What is Recovery?
The way that recovery is defined often depends on who is defining it.
For example, a carer or service user may think of it very differently to a professional.
This can make someone's recovery journey much more difficult, as it means those involved aren't working towards the same goal.
Clinical Recovery
Clinical Recovery is an idea that comes from mental health professionals.
To recover in a clinical sense means that you are free of the symptoms of mental illness, you are able to adhere to social norms and are generally ‘getting back to normal’.
Personal Recovery
Personal Recovery is different - it is an idea that comes from people with lived experience of mental illness and is central to Rethink's work.
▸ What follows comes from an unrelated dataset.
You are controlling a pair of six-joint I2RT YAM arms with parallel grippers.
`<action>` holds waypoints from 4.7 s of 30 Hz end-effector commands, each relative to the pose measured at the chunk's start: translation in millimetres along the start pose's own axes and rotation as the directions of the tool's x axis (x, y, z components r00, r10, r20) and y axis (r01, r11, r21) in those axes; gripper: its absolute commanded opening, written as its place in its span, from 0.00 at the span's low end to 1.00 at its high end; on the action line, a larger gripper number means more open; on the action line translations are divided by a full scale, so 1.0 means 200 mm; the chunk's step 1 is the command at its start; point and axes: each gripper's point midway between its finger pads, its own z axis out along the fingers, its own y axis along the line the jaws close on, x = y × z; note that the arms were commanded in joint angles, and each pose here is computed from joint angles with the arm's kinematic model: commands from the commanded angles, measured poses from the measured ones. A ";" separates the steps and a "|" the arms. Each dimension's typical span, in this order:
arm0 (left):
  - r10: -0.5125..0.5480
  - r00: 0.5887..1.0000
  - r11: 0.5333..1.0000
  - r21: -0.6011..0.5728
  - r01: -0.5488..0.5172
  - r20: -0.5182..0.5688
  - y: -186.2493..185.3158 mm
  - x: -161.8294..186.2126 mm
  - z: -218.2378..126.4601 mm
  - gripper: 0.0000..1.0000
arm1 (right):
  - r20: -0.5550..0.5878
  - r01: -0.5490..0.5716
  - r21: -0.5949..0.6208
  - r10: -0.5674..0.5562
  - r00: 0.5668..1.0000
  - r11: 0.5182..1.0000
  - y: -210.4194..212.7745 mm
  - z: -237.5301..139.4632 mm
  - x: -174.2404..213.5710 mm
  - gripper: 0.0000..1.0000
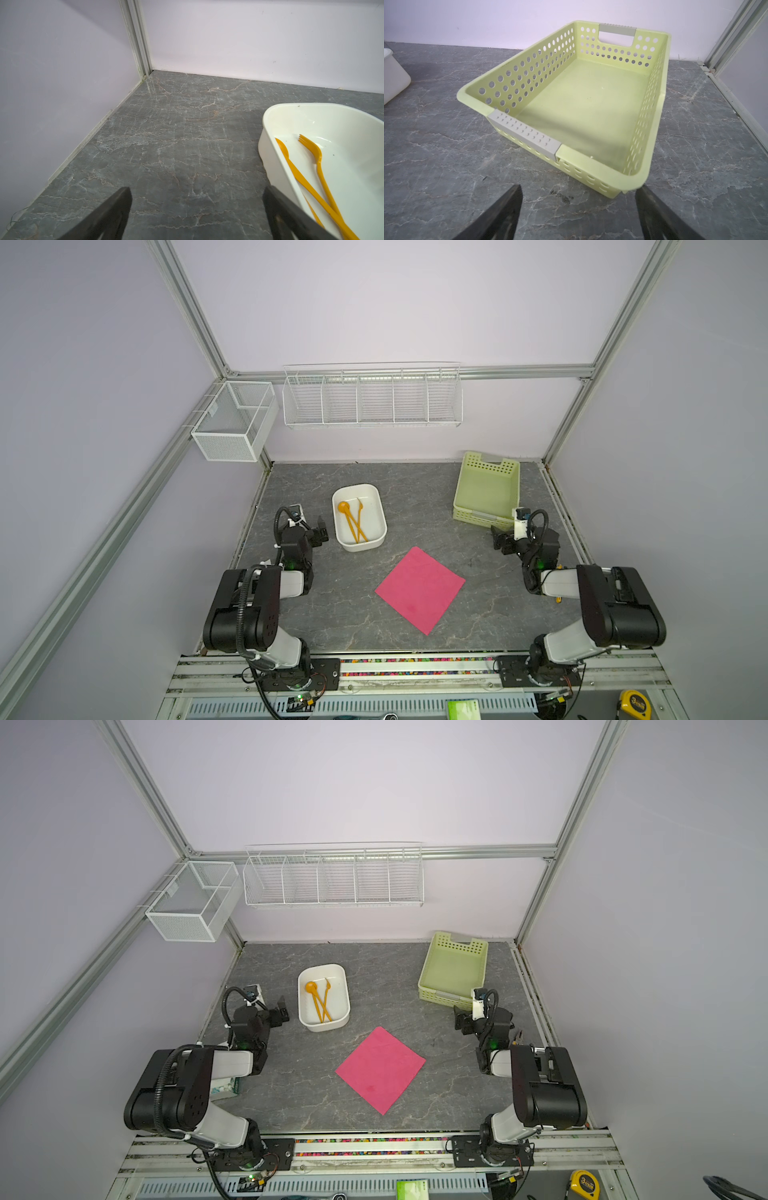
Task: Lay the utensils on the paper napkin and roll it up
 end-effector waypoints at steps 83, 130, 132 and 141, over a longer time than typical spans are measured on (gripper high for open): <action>-0.070 0.682 0.976 0.092 0.199 -0.728 -0.82 -0.15 -0.05 0.62 | -0.596 -0.334 -0.106 0.209 0.775 0.937 1.03 0.30 -0.42 0.75; -0.126 0.516 0.992 -0.104 0.070 -0.847 -0.65 0.39 0.25 0.19 | -0.624 -0.305 -0.109 0.174 0.762 0.946 1.09 0.20 -0.37 0.76; -0.110 0.513 0.994 -0.092 0.061 -0.851 -0.65 0.40 0.26 0.19 | -0.625 -0.305 -0.107 0.174 0.761 0.946 1.09 0.20 -0.37 0.77; -0.003 0.491 1.000 -0.006 -0.005 -0.871 -0.58 0.41 0.29 0.20 | -0.627 -0.308 -0.103 0.178 0.759 0.946 1.09 0.20 -0.36 0.77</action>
A definition people often use is ...
“…a deeply personal, unique process of changing one’s attitudes, values, feelings, goals, skills, and/or roles. It is a way of living a satisfying, hopeful and contributing life even within the limitations caused by illness. Recovery involves the development of new meaning and purpose in one’s life as one grows beyond catastrophic effects of mental illness.”
(WA Anthony 1993)
Most mental health services are organised to provide clinical recovery. However, many people would like to see them fit in more with how individuals see recovery.
Rethink believes that getting this person-centred approach more widely recognised and understood would improve the lives of many people affected by mental illness
We hope these pages will help you to understand personal recovery, whether you are someone with mental health problems, a carer or a professional in the field.